WHAT YOU HAVE TO DO: Exclude the pictures, then restate exactly each line of the data below from the first through the line containing "- Columns, in".

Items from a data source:
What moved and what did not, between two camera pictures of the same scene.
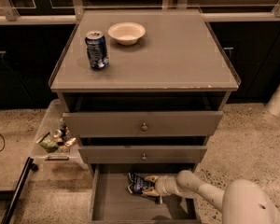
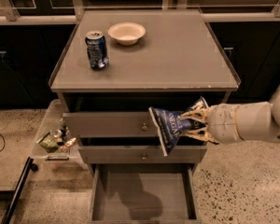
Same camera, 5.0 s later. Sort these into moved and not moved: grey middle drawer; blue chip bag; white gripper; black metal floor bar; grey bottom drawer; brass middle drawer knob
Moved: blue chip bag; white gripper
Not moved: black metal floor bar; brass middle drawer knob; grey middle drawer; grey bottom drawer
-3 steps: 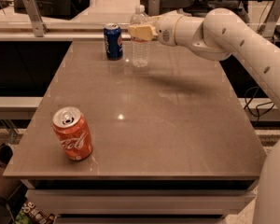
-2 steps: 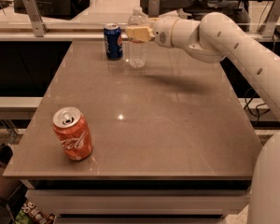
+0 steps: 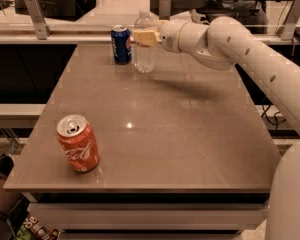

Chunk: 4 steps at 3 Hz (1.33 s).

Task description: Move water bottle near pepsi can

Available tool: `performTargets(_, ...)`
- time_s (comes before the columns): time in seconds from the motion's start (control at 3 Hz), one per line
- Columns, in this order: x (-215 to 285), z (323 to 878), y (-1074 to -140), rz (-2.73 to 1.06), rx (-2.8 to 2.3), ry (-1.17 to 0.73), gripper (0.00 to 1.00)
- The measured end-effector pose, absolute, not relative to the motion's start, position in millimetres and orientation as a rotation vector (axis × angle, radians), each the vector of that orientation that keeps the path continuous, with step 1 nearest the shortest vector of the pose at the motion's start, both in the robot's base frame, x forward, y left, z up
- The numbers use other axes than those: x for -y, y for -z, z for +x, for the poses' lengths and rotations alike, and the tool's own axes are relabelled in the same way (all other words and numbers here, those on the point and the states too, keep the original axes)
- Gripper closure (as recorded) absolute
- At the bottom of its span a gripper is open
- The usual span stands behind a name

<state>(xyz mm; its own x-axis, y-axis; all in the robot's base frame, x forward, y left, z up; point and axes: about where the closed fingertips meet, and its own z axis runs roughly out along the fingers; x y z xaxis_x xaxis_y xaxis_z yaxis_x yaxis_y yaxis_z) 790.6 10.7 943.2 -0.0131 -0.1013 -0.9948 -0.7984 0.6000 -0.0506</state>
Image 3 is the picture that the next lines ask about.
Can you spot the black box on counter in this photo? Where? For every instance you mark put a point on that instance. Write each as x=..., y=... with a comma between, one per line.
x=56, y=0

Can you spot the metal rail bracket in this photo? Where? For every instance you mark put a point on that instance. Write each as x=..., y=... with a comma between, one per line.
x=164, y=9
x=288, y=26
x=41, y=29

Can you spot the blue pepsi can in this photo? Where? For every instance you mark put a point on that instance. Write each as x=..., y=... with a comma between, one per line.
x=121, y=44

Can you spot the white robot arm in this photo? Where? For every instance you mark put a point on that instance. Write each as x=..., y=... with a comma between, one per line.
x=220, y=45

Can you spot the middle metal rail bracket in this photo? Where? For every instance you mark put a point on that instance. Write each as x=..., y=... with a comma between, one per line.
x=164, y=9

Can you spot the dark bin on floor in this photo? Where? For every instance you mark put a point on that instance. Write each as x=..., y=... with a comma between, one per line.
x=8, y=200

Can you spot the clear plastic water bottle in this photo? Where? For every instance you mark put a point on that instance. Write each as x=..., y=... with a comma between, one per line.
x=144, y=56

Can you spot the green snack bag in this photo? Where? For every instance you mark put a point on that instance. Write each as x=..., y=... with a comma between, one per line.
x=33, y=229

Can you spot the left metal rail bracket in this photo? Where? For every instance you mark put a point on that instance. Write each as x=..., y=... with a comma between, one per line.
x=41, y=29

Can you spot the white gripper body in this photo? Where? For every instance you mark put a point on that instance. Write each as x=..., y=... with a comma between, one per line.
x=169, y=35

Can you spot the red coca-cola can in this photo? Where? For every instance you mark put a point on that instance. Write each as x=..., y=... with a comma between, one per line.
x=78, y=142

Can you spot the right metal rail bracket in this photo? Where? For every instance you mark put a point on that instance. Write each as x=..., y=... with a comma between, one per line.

SOLUTION BELOW:
What moved and what did not, between two camera pictures of the same scene.
Same camera, 5.0 s later. Sort these into moved and not moved: grey middle drawer; blue chip bag; white gripper; black metal floor bar; grey bottom drawer; brass middle drawer knob
Moved: blue chip bag; white gripper
Not moved: black metal floor bar; brass middle drawer knob; grey middle drawer; grey bottom drawer
-3 steps: 
-2 steps: 
+0 steps: 

Chunk: 4 steps at 3 Hz (1.33 s).

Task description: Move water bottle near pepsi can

Available tool: `performTargets(_, ...)`
- time_s (comes before the columns): time in seconds from the motion's start (control at 3 Hz), one per line
- Columns, in this order: x (-215 to 285), z (323 to 878), y (-1074 to -140), rz (-2.73 to 1.06), rx (-2.8 to 2.3), ry (-1.17 to 0.73), gripper (0.00 to 1.00)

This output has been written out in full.